In this instance, Genesis of the Daleks is a good reference point: the fourth Doctor’s much-quoted “Do I have the right?” speech isn’t really about whether he has the right to kill the Daleks – he’s done that many times before – it’s about whether he has the right to re-write time. Taken alongside Davros’s earlier speech about genocide setting him up above the gods, the Doctor is reflecting that if he does play God and chooses to change history, he puts himself in a similar position – and he has to then take responsibility for the consequences of his choice, which in this case includes a whole new timeline. Or, to put it in Davies’ own words, “If you could choose, Doctor, if you could decide who lives and who dies… That would make you a monster.” Time can be rewritten, says Russell T Davies, but if you do, you become a monster.
The whole Moffat era so far seems to be circling a similar conclusion without quite reaching it (yet). The eleventh Doctor’s careless manipulation of history is undermining the whole morality of the series.
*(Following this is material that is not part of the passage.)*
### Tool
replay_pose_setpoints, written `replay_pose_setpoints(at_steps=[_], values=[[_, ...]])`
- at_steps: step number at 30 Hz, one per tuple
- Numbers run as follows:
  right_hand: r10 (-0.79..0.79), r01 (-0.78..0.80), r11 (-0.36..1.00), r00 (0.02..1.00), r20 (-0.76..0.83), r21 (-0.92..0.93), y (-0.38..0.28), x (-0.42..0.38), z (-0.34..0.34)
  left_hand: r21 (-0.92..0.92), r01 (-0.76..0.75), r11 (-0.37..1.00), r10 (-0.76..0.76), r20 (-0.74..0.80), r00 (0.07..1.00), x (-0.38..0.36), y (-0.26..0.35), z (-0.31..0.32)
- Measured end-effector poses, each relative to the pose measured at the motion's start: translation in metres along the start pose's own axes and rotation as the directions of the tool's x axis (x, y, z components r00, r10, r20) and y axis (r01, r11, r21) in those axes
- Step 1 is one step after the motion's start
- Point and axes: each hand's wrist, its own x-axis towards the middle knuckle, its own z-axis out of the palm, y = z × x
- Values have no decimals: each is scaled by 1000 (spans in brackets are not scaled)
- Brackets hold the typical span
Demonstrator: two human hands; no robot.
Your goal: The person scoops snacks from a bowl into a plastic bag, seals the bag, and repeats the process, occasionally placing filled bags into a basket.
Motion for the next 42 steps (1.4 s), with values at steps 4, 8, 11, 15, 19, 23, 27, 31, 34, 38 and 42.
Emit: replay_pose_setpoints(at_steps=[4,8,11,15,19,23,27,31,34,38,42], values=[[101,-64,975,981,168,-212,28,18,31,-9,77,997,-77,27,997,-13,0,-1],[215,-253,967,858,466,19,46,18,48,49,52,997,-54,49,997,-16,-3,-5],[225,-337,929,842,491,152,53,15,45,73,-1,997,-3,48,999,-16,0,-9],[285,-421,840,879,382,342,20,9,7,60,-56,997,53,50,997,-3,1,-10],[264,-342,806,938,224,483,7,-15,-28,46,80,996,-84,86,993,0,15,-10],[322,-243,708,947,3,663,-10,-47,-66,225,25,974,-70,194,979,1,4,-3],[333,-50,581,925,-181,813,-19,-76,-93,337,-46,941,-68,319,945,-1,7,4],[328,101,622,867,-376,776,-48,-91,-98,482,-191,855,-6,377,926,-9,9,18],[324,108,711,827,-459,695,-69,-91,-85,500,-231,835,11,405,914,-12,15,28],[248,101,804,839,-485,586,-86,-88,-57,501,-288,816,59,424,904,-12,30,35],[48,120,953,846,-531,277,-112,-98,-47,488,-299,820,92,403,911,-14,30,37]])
Kazran Sardick’s personality is changed so the Doctor can get out of a tight spot. The sequence of cause and effect has been cheated, with sonic screwdrivers appearing from nowhere to save the day. Death loses all meaning. Actions no longer have consequences, and therefore no-one needs to take responsibility. History is now the Doctor’s playground, and we are his playthings. No wonder every nightmare in the universe formed an alliance against him: the Doctor has become the biggest monster of all.